There are Retailers who actually concentrate on one particular product category and grab a lion’s share of that market and outperform their competitors. They are called Category Killers. Toys R Us (Toy market), Home Depot (Home Improvement), Staples (Office Supplies) are the examples of such Retailers who have grabbed a major market share in that product category and they have forced a reduction in the number of players in that product segment. This is also a distinct trend observed in the current Retail market. Ten years back there were number of players in the toy market and no one was controlling more than 5% of market share but now the number of players has come down to six and Toys R Us is enjoying 20% market share.
With the advancement of technology, Retailers have found another sales channel through which they can reach the consumer and this is known as direct marketing. Direct marketing has their root in direct mail and catalog marketing (Land’s End and LL Bean). It includes telemarketing, television direct response marketing (Home shopping network, QVC). Although an overwhelming majority of goods and services is sold through stores and non store which indicates Retailing is growing at a faster rate. Direct selling worth about $9 Billion industry with around 600 companies selling door to door. Avon, Electrolux, Southwestern company, Tupperware and Mary key cosmetics are the examples who have adopted this strategy successfully.

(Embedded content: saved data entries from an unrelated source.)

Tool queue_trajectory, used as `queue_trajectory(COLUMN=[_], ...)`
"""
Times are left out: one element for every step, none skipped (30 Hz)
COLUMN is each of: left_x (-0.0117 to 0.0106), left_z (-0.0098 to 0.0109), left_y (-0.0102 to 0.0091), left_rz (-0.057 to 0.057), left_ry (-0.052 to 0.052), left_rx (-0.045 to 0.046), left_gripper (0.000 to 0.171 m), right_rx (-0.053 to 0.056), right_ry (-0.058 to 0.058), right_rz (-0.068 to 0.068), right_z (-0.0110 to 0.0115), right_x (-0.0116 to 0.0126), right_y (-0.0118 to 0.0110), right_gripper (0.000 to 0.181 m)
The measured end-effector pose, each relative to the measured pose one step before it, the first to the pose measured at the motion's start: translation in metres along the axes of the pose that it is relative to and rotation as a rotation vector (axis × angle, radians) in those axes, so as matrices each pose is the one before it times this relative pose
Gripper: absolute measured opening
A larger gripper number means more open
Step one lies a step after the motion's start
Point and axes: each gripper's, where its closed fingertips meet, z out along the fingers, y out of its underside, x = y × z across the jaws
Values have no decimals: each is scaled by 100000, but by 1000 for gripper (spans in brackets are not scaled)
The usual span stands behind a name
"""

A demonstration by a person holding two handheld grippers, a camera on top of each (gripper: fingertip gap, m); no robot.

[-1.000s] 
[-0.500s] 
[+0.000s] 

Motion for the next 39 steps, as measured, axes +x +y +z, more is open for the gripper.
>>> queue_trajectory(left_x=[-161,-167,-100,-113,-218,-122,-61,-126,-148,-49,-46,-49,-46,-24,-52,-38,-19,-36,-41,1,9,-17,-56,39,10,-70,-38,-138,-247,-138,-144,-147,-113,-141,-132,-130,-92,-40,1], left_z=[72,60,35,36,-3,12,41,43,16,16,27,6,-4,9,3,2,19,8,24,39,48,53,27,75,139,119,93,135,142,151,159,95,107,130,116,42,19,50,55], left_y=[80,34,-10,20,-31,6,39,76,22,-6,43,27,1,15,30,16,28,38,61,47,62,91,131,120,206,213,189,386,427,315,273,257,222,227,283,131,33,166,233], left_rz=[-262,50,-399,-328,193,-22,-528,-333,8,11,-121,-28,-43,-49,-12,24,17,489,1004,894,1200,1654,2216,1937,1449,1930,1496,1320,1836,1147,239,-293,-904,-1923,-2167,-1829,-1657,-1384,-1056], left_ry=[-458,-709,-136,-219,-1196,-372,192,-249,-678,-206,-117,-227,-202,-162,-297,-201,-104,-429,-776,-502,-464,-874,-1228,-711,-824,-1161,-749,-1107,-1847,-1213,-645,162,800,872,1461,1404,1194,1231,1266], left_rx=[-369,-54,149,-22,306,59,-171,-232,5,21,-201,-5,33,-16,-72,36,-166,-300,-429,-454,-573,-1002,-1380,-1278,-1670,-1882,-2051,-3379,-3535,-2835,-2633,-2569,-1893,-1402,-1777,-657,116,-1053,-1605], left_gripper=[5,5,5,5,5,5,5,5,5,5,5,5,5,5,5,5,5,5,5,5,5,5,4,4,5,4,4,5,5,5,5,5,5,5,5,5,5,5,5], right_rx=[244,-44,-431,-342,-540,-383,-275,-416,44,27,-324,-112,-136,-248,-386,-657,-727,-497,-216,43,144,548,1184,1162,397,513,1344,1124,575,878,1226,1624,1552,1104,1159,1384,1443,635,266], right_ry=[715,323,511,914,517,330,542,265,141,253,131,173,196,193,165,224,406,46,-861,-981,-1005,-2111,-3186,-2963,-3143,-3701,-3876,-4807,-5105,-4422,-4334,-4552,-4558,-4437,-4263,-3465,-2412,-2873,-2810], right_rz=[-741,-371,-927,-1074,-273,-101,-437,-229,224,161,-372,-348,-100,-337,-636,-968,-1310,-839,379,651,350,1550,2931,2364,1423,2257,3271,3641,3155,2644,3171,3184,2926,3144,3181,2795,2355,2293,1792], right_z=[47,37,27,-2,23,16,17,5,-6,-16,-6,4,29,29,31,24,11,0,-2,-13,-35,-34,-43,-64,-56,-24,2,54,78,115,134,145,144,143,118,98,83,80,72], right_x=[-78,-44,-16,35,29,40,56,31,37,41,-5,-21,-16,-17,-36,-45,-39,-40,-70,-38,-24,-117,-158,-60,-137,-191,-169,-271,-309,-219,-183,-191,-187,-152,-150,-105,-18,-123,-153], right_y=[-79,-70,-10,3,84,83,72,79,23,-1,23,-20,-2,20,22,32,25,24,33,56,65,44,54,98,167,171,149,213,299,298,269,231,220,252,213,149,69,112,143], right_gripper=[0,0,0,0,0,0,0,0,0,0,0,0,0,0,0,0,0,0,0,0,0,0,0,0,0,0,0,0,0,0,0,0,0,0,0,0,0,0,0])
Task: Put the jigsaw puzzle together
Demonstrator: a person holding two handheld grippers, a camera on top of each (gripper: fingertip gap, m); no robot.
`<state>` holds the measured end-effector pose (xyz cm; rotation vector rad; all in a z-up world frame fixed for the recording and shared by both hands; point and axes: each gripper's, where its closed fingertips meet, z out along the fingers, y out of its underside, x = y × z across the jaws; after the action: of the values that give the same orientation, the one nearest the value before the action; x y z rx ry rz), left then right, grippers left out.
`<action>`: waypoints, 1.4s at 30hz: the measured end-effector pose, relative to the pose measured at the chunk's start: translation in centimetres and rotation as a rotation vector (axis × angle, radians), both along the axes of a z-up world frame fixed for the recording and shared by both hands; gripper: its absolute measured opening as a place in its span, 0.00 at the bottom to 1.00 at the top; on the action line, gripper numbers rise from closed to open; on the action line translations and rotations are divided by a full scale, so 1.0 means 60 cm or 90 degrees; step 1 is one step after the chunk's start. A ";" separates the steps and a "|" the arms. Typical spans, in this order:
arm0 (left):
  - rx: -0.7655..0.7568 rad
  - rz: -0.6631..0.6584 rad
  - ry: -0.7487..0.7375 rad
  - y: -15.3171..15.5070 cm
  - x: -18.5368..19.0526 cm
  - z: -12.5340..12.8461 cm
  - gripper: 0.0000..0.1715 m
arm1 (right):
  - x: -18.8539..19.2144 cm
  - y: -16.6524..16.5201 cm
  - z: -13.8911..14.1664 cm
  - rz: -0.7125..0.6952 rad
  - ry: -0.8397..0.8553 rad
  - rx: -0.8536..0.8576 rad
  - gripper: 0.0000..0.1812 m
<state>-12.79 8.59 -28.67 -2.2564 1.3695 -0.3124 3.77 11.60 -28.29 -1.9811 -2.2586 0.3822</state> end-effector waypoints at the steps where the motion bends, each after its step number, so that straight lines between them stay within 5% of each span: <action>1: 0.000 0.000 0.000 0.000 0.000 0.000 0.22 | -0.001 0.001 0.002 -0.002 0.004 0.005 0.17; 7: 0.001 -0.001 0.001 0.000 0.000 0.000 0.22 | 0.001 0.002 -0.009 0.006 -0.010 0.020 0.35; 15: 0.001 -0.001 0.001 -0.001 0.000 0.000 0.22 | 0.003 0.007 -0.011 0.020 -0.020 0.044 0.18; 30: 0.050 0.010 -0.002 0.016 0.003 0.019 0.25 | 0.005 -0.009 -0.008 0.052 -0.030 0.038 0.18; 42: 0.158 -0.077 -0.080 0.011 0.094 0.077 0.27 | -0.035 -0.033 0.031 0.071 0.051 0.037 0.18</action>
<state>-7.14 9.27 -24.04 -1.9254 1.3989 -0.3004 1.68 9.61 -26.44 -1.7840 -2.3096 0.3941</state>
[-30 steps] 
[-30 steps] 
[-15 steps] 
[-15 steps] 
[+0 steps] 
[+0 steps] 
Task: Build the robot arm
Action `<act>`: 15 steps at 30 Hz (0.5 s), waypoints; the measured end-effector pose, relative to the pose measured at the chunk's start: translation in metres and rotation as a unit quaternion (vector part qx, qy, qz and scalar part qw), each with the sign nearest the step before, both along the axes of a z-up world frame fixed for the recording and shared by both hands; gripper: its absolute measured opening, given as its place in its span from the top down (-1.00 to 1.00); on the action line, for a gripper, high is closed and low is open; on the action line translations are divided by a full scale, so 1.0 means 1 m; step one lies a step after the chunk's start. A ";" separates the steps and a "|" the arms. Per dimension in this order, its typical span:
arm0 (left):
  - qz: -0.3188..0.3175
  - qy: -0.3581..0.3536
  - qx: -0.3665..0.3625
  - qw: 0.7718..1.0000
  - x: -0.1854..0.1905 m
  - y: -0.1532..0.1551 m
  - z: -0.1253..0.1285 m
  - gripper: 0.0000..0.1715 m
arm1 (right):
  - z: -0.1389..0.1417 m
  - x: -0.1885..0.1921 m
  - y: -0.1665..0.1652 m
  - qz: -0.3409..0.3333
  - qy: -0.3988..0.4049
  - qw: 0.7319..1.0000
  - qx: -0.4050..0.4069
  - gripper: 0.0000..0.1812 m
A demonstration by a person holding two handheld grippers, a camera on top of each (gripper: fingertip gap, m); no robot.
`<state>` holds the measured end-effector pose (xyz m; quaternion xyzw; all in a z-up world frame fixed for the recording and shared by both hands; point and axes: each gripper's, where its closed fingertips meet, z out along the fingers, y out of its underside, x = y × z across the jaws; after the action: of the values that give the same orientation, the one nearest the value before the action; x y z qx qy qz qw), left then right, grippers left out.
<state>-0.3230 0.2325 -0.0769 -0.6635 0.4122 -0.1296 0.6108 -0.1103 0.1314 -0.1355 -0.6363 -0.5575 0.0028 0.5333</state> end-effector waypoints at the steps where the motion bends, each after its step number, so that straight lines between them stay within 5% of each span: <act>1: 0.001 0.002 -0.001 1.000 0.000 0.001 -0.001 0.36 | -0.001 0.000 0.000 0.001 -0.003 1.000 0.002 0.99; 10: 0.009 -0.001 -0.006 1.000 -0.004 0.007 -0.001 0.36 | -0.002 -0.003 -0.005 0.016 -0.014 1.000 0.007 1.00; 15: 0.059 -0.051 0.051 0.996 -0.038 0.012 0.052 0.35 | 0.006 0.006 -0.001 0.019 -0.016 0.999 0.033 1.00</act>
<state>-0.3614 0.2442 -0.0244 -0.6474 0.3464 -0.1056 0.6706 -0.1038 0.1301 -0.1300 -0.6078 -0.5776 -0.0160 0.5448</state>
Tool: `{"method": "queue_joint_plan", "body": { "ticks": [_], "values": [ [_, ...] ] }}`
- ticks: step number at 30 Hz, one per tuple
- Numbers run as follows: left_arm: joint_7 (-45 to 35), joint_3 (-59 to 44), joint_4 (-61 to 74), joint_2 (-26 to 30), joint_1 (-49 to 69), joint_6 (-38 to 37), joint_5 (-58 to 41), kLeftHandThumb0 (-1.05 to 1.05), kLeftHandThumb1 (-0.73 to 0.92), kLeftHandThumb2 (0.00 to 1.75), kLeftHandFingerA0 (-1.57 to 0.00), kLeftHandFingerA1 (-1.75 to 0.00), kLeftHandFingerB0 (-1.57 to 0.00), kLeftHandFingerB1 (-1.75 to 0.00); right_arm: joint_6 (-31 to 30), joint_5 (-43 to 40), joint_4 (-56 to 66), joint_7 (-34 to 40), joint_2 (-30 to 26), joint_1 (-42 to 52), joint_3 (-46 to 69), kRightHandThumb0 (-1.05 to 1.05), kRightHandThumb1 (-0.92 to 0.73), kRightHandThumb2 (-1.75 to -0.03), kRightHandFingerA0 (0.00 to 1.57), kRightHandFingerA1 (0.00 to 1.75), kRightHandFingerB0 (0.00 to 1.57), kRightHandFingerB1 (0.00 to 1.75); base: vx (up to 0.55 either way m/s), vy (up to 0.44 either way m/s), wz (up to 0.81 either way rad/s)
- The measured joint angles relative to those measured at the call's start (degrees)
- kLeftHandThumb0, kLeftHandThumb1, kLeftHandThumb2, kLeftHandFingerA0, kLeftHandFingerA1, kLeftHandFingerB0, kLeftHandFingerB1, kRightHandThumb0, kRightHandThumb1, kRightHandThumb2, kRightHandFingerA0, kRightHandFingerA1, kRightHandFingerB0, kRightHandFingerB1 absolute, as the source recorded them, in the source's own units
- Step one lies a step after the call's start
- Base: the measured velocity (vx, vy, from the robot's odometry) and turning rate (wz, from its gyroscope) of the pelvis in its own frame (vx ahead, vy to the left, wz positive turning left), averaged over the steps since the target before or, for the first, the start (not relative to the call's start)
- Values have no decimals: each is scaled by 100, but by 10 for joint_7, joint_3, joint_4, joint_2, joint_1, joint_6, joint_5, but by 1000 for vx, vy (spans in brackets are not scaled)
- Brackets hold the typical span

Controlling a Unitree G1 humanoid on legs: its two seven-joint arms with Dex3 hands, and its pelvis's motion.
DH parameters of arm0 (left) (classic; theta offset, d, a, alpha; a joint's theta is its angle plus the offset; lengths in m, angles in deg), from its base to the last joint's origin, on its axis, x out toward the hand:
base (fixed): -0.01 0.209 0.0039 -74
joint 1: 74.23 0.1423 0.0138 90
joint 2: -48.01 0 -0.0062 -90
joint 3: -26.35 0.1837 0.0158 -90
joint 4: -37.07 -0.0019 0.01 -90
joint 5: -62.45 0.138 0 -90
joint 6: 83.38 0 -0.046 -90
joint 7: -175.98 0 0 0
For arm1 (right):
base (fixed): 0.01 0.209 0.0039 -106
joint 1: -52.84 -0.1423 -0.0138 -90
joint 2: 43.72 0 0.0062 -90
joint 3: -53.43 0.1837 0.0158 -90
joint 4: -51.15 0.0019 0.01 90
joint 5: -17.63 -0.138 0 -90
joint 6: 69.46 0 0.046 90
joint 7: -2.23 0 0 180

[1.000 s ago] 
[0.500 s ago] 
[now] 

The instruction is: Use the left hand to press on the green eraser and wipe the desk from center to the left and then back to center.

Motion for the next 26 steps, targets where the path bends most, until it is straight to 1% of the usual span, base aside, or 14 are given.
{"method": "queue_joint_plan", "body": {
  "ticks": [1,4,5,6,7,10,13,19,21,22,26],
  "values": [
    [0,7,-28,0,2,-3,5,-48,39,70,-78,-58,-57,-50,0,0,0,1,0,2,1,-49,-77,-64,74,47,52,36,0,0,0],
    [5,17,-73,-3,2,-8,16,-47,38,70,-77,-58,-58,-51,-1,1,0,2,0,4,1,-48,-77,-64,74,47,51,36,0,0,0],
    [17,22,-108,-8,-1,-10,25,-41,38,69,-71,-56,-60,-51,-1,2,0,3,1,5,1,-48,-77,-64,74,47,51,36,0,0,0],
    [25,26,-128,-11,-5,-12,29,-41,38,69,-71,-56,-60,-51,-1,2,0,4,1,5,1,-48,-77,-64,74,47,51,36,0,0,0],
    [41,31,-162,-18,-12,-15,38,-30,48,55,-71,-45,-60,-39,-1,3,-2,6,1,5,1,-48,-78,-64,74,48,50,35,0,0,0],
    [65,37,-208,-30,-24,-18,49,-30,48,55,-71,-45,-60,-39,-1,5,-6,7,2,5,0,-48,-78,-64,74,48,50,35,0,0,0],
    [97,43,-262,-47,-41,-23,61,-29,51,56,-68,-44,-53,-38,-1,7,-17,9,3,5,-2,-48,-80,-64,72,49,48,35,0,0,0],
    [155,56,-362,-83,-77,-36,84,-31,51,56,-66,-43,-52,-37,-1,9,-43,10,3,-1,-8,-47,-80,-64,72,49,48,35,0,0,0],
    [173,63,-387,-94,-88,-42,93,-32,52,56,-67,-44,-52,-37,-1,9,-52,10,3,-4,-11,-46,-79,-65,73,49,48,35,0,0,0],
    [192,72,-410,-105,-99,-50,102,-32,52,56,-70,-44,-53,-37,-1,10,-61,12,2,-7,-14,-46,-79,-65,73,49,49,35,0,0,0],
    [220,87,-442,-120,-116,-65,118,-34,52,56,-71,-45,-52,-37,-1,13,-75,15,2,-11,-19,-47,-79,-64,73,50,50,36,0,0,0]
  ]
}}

Retail industry is impacted by the demographic changes. As a result of this change taste of the consumer is undergoing a change and it creates a demand for certain products. World wide Retailers are keeping a close watch on this change and they are trying to realign themselves with this change.
Mergers and Acquisitions
Retailers who want to dominate the market place have adopted the strategy of mergers and acquisitions. This is also one of the distinct trends in Global Retail Industry today. Instead of achieving an organic growth Retailers can grow significantly with the help of mergers and acquisitions. This helps them to occupy more shelf space in the market place. As the volume increases they are establishing better control over their suppliers and they are reducing the procurement cost and in that way they are boosting their profitability. This is driven by the economic growth factors, size, revenue pattern and the customer demand. Sears and Land’s End merger is one of the significant mergers which has happened in recent times. Another important example would be Nikes acquisition of Hurley, a well known surfing brand. This has helped Nike to enter in to a new market segment.